◆ PROBLEM STATEMENT
The lines you return must be all those in the data that hold the string "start".
====
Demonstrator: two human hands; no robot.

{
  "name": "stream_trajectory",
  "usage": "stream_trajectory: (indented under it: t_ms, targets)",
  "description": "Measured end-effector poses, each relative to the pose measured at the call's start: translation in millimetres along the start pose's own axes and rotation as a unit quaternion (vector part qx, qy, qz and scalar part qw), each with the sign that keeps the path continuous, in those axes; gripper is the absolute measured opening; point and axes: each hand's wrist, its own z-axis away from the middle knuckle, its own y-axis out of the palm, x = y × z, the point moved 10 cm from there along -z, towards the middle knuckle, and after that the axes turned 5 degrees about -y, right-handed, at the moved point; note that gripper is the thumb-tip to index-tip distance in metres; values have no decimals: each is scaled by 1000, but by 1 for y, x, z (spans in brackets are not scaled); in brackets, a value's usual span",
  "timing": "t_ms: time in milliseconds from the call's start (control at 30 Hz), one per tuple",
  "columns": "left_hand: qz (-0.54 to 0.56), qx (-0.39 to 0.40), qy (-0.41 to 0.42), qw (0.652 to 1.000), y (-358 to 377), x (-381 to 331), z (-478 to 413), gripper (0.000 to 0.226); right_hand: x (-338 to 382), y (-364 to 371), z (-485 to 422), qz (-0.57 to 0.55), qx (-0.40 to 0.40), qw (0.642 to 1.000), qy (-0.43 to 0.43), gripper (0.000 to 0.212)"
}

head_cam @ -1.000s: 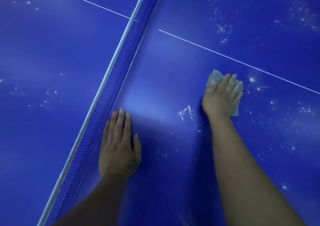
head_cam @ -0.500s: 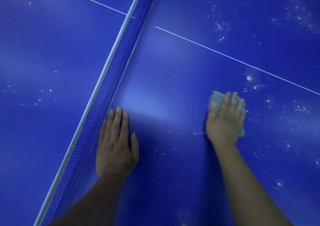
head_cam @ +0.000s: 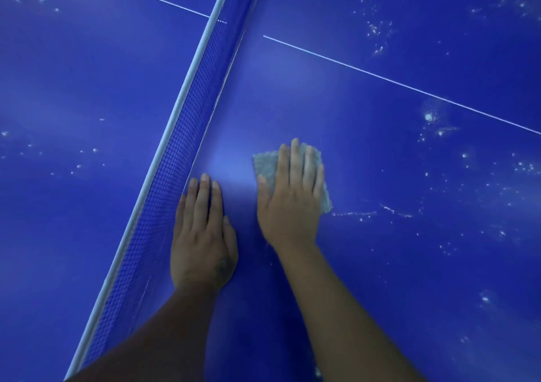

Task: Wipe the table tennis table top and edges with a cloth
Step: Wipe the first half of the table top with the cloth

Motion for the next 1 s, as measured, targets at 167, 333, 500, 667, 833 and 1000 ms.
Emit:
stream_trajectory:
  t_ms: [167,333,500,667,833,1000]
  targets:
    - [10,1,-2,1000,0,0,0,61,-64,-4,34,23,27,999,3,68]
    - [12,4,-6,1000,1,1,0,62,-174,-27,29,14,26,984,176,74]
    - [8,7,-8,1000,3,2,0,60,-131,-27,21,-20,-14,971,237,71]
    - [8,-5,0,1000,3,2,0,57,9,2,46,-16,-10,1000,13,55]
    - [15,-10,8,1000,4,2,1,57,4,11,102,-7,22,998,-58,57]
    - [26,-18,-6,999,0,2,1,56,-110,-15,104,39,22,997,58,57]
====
◆ THE COMPLETED TASK
  "description": "Measured end-effector poses, each relative to the pose measured at the call's start: translation in millimetres along the start pose's own axes and rotation as a unit quaternion (vector part qx, qy, qz and scalar part qw), each with the sign that keeps the path continuous, in those axes; gripper is the absolute measured opening; point and axes: each hand's wrist, its own z-axis away from the middle knuckle, its own y-axis out of the palm, x = y × z, the point moved 10 cm from there along -z, towards the middle knuckle, and after that the axes turned 5 degrees about -y, right-handed, at the moved point; note that gripper is the thumb-tip to index-tip distance in metres; values have no decimals: each is scaled by 1000, but by 1 for y, x, z (spans in brackets are not scaled); in brackets, a value's usual span",
  "timing": "t_ms: time in milliseconds from the call's start (control at 30 Hz), one per tuple",

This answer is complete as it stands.